Kolkata Knight Riders (KKR) is a franchise cricket team based in Kolkata, India, which plays in the Indian Premier League (IPL). They were one of the nine teams that competed in the 2012 Indian Premier League. They were captained by Gautam Gambhir. Kolkata Knight Riders emerged as winners in the IPL and qualified for the Champions League T20.

Background 
Due to the disbanding of Kochi Tuskers Kerala, each team played the remaining eight teams twice, once at home and once away. Therefore, each team played 16 matches. KKR bought back Brendon McCullum for $900,000 and West Indies Sunil Narine for $700,000. They also bought South-African Marchant de Lange for $50,000. The team replaced coach Dav Whatmore by Trevor Bayliss. Kolkata Knight Riders also launched a new marketing campaign titled "New Dawn. New Knights" and a new logo.

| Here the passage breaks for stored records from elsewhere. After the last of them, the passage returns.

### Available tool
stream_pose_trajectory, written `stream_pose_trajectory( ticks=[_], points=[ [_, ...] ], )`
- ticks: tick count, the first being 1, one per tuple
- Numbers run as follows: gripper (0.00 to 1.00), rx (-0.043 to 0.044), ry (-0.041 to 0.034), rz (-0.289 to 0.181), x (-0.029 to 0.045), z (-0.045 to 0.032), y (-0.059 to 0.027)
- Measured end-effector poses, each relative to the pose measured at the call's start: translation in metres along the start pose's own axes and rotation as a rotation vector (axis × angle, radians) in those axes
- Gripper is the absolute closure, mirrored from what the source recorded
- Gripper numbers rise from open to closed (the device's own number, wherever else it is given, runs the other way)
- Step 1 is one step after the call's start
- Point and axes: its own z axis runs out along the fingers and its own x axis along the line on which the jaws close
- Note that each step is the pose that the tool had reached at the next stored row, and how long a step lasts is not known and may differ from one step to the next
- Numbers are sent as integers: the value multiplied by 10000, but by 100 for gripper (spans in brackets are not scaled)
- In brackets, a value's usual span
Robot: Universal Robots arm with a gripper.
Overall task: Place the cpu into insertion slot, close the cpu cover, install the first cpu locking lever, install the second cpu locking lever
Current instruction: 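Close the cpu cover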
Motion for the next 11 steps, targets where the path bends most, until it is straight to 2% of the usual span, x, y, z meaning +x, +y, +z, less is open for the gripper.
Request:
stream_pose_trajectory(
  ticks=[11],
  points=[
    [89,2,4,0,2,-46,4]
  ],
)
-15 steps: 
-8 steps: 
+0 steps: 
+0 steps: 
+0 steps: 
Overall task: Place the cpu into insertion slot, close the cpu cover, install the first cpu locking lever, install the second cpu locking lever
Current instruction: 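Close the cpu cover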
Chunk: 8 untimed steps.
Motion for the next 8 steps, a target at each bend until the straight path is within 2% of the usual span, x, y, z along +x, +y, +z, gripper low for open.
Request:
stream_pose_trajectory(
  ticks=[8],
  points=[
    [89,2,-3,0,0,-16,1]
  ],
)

KKR got off to a poor start in the tournament, losing their first two games against Delhi Daredevils and Rajasthan Royals. However, they fought back with consecutive wins over Royal Challengers Bangalore and Rajasthan Royals. In the next match, however, they messed up an easy chase against Kings XI Punjab, losing narrowly by 2 runs. KKR's West Indian spinner Sunil Narine took the only five-wicket haul of the tournament (5–19) in that match and despite his team losing, he was declared as the Man of The Match. KKR then went on to win six matches in a row (except for a washed-out match against Deccan Chargers). However, the team's performances dipped in the following two matches, losing against Mumbai Indians and Chennai Super Kings. Eventually the team had a timely return to form, when they beat Mumbai Indians and Pune Warriors India in successive away matches, with the side bowling economically to defend average totals. This earned a second-place finish for the team at the end of the league stage and a semi-final match against Delhi Daredevils. An all-round performance from them saw Delhi being defeated by 18 runs, and KKR also qualifying for their maiden IPL final.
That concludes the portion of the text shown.